Neutrophil extracellular traps in amyloid pathology & glymphatic impairment

Abstract Background Activated neutrophils eject neutrophil extracellular traps (NETs) consisting of web‐like structures of DNA, histones, and granular proteins. Neutrophils traffic into the brain in Alzheimer’s disease (AD) and along with NETs are associated with amyloid beta (Aβ) plaques. However, whether NETs may impair glymphatic clearance of Aβ has never been examined.

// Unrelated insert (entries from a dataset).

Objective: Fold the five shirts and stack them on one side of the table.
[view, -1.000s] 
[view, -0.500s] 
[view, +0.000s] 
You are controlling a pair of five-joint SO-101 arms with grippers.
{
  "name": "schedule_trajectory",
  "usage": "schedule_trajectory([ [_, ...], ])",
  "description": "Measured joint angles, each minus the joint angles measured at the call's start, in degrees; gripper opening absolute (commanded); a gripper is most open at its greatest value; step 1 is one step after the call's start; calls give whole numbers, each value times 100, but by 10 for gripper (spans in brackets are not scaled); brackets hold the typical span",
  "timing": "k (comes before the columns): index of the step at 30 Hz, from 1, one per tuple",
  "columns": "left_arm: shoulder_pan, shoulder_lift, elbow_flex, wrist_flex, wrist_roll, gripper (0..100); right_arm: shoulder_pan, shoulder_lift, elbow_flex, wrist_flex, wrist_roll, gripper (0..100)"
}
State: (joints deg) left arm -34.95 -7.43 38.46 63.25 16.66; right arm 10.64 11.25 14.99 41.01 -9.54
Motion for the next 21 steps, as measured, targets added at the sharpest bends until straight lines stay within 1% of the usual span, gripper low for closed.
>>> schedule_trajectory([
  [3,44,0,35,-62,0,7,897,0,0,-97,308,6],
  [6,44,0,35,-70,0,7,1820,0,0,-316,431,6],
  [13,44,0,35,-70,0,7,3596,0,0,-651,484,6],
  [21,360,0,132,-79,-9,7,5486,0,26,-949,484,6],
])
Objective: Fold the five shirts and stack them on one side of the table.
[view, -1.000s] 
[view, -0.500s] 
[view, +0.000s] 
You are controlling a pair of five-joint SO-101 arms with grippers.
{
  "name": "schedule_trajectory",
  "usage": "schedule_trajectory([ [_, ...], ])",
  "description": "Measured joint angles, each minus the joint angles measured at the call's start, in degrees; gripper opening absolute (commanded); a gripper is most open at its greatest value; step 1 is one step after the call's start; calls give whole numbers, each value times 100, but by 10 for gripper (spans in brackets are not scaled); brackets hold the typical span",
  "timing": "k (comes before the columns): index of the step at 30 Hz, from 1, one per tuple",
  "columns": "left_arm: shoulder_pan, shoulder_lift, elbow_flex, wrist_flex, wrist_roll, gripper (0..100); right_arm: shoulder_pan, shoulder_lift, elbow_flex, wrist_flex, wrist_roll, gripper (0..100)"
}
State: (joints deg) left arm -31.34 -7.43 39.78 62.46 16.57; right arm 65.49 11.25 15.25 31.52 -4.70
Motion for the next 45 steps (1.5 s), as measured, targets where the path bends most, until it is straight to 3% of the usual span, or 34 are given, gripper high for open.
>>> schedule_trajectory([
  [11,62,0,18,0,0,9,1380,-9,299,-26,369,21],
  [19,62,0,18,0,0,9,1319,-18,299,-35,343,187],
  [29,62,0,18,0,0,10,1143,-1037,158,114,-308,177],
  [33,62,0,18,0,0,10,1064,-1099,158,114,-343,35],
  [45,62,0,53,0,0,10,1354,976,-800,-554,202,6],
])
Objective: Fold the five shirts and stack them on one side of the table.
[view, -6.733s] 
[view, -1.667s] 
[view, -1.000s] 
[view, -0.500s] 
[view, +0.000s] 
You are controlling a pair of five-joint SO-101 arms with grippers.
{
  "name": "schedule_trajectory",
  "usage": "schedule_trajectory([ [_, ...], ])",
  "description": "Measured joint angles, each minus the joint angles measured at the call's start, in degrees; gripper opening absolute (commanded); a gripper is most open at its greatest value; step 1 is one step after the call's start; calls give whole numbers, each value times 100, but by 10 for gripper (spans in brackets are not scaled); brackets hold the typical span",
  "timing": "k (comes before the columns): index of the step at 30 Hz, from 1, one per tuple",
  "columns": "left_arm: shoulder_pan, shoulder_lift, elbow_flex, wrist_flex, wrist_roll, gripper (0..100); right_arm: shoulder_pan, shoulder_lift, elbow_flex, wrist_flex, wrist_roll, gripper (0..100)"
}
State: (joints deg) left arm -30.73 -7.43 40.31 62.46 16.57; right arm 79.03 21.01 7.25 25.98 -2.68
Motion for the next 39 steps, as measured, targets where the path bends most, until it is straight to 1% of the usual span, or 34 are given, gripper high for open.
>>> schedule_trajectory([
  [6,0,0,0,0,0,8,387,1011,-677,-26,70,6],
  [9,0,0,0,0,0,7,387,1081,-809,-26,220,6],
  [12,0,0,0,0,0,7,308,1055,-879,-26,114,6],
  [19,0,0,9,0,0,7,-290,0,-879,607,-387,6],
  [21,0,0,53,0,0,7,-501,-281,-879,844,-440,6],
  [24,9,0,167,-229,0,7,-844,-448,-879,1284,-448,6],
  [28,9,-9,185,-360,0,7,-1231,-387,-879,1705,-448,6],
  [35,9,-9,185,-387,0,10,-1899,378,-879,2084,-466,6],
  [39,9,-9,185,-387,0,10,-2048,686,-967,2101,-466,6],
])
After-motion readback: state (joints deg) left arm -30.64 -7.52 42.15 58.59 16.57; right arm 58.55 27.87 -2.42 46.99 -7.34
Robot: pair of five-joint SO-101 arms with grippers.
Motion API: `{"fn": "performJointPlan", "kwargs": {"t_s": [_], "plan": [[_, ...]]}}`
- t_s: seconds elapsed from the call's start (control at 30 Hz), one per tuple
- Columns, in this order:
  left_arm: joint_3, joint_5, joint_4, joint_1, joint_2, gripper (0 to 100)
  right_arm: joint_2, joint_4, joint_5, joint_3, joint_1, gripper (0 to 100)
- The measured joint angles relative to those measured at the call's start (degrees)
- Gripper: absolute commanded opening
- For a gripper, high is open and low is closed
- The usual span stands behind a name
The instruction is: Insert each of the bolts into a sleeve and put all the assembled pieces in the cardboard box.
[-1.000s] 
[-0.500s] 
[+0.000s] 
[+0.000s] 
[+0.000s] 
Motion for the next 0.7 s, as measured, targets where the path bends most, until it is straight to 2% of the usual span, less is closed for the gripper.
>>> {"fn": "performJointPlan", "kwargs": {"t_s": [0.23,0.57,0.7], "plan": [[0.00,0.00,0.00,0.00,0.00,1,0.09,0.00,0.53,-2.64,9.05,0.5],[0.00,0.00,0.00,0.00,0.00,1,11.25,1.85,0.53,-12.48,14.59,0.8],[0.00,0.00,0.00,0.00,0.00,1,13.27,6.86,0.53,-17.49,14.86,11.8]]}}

The glymphatic system is a network of perivascular pathways that provides a pathway for solutes to be cleared from the brain interstitium. Impairment of glymphatic function promotes Aβ plaque deposition. We proposed that NETs may decrease glymphatic exchange by impairing perivascular and interstitial fluid movement, resulting in impaired Aβ clearance. Method 5XFAD mice with amyloid pathology were crossed with Pad4 −/− mice lacking the ability to form NETs, generating 5XFAD mice lacking NET formation. Barnes maze, spontaneous alternation Y maze, and open field behavioral tests were performed on 5XFAD + Pad4 +/+ and 5XFAD + Pad4 −/− mice at 4 months old. The following week, tracer was intracisternally injected into the CSF and dynamic transcranial imaging was performed to measure tracer movement over the cortical surface. Brains were then collected after 45 minutes. Tracer influx was quantified in these brain slices and the tissue was stained for amyloid beta, GFAP, Iba1, and neutrophil markers. Result Pad4 gene deletion in a 5XFAD mouse model of amyloid pathology improved tracer influx, decreased amyloid burden, and improved cognitive function. Conclusion NETs promote glymphatic impairment, amyloid accumulation, and cognitive impairment in a mouse model of amyloid pathology. These studies highlight the important role that neutrophils and NETs play in the pathology of AD and may be a novel therapeutic target.